> **What you should do**
Among the lines of the material, copy those that hold the string "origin".

↓

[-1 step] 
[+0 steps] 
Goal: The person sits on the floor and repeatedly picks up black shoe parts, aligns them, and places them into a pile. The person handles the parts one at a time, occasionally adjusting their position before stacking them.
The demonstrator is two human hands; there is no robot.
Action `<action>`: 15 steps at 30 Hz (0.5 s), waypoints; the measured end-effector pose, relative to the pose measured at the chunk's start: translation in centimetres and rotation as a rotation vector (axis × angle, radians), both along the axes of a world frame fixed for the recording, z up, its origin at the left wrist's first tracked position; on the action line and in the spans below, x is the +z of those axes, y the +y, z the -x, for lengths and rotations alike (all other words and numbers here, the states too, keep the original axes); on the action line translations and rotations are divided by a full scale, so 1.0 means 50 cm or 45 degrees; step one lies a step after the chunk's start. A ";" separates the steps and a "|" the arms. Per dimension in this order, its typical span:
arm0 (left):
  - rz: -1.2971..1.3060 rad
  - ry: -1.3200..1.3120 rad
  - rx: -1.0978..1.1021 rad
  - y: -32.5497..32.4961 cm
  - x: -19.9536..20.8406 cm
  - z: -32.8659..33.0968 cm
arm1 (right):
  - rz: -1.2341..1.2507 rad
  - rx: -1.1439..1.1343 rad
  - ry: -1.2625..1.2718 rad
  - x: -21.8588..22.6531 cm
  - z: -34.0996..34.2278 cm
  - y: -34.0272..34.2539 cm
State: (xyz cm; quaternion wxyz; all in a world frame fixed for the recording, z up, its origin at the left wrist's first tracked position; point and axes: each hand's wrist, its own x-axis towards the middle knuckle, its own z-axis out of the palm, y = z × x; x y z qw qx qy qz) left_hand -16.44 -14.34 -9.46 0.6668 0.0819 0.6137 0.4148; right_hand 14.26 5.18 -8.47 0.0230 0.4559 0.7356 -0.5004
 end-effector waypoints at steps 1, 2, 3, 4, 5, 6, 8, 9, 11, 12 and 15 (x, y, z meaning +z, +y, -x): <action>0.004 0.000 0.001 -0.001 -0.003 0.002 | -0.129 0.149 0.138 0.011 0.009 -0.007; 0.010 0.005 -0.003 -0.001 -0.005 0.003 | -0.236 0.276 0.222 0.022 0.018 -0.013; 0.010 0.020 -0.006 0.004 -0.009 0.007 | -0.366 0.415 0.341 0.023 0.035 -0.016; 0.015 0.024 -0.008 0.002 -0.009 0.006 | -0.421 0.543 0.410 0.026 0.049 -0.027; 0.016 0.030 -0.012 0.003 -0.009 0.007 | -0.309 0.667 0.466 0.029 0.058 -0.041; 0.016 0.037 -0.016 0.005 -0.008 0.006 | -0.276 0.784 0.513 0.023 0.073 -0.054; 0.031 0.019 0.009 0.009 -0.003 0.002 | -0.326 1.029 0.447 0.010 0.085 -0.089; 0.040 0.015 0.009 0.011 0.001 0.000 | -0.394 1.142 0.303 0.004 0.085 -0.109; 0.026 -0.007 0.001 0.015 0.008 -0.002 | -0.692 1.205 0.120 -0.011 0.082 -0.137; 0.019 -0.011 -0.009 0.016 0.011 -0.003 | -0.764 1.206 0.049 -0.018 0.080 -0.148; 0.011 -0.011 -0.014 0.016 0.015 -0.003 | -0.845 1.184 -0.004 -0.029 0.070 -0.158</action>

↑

> **Written answer**
Action `<action>`: 15 steps at 30 Hz (0.5 s), waypoints; the measured end-effector pose, relative to the pose measured at the chunk's start: translation in centimetres and rotation as a rotation vector (axis × angle, radians), both along the axes of a world frame fixed for the recording, z up, its origin at the left wrist's first tracked position; on the action line and in the spans below, x is the +z of those axes, y the +y, z the -x, for lengths and rotations alike (all other words and numbers here, the states too, keep the original axes); on the action line translations and rotations are divided by a full scale, so 1.0 means 50 cm or 45 degrees; step one lies a step after the chunk's start. A ";" separates the steps and a "|" the arms. Per dimension in this order, its typical span:
State: (xyz cm; quaternion wxyz; all in a world frame fixed for the recording, z up, its origin at the left wrist's first tracked position; point and axes: each hand's wrist, its own x-axis towards the middle knuckle, its own z-axis out of the palm, y = z × x; x y z qw qx qy qz) left_hand -16.44 -14.34 -9.46 0.6668 0.0819 0.6137 0.4148; right_hand 14.26 5.18 -8.47 0.0230 0.4559 0.7356 -0.5004

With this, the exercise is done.